绿色荧光标记C-反应蛋白的原核表达和毛细管电泳检测(2)

　　1  材料和方法

　　1.1  材料

　　台式低温高速离心机、台式冷冻离心机和PA800毛细管电泳仪（Beckman Coulter公司）；Mini VE垂直电泳系统（GE Healthcare公司）；原核表达质粒pET14b/MCS-EGFP及pET14b/EGFP-hCRP（分别由广东省蛋白质组学重点实验室郭爱华和陈腾祥构建）；大肠杆菌菌株DH5α（本室保存）；质粒纯化试剂盒（U-Gene公司）；异丙基-β-D-硫代半乳糖苷（Isopropyl β-D-1-thiogalactopyranoside, IPTG）由Calbiochem公司生产；microcon YM-10超滤浓缩装置（Millipore公司）；TALON Metal Affinity Resin（BD Bioscience Clontech公司）；透析袋（Merck公司）；人单核细胞系THP-1（香港大学医学院徐爱民教授惠赠）；无内毒素的RPMI-1640培养液和胎牛血清（fetal bovine serum, FBS）由Hyclone公司生产；protease inhibitor cocktail（sigma公司）。

　　1.2  方法

　　1.2.1  质粒pET14b/MCS-EGFP和pET14b/EGFP-hCRP的原核表达 

　　用pET14b/MCS-EGFP及pET14b/EGFP-hCRP分别转化BL21（DE3）大肠杆菌菌株，各挑取3个克隆到5 ml LB培养液（Amp+）中，37 ℃振荡扩增，当菌液OD值约为0.4时，加入5 μl 100 mmol/L IPTG到5 ml的菌液中，室温振荡4 h，取1 ml菌液3 000 r/min离心5 min，加入200 μl 1倍SDS上样缓冲液重悬沉淀，进行SDS-PAGE电泳，考马斯亮蓝染色观察蛋白表达情况。各取表达目的蛋白的克隆1 ml加入到200 ml LB培养液（Amp+）中，按上述表达条件进行大量诱导表达。

　　1.2.2  His-EGFP蛋白的纯化 

　　按TALON Metal Affinity Resin试剂盒说明书，配制结合缓冲液、洗涤缓冲液和洗脱缓冲液。200 ml转化了质粒pET14b/MCS-EGFP的大肠杆菌经室温诱导4 h后， 4 ℃ 8 000 r/min离心菌液10 min，用4 ml 冰冷的结合缓冲液重悬细菌沉淀，超声波裂解，4 ℃ 12 000 r/min离心20 min，取上清加入到装有TALON Metal Affinity Resin的纯化柱中，按操作说明进行亲和色谱纯化。洗脱得到的纯化蛋白用Bradford方法定量。
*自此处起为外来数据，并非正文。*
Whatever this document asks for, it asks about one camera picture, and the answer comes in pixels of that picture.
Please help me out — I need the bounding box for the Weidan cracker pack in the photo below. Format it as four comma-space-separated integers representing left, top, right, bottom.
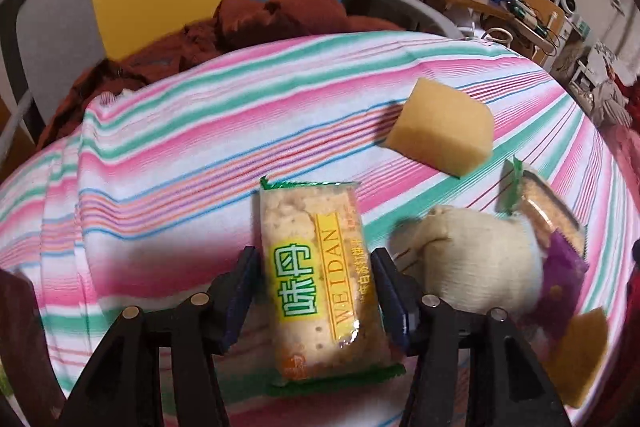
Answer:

　　1.2.3  His-EGFP-CRP蛋白的纯化

　　配制缓冲液A（50 mmol/L Tris-HCl、0.5 mmol/L EDTA、50 mmol/L NaCl、5％甘油、0.5 mmol/L DTT，pH 7.9）。200 ml转化了质粒pET14b/MCS-EGFP-CRP的大肠杆菌经室温诱导4 h后， 4 ℃ 8 000 r/min离心菌液10 min，用10 ml含 5％TritonX-100缓冲液A重悬沉淀，超声波裂解细菌，4 ℃ 12 000 r/min离心20 min。沉淀（主要为包涵体和细菌碎片）转入5 ml的玻璃匀浆器内，加入10 ml含5％TritonX-100的缓冲液A充分匀浆沉淀，室温静置20 min，匀浆液离心后取沉淀重复匀浆洗涤1次。加入10 ml含3％十二烷基肌氨酸钠（SKL）和0.3％十二烷基硫酸钠（SDS）的buffer A，充分重悬沉淀，静置60 min以缓慢溶解包涵体。溶解产物4℃ 12 000 r/min 离心20 min，取上清加入到microcon YM-10中，超滤浓缩到原体积的1/2。然后加入到TALON Metal Affinity Resin的纯化柱中，进行亲和色谱纯化。洗脱得到的纯化蛋白用Bradford方法定量。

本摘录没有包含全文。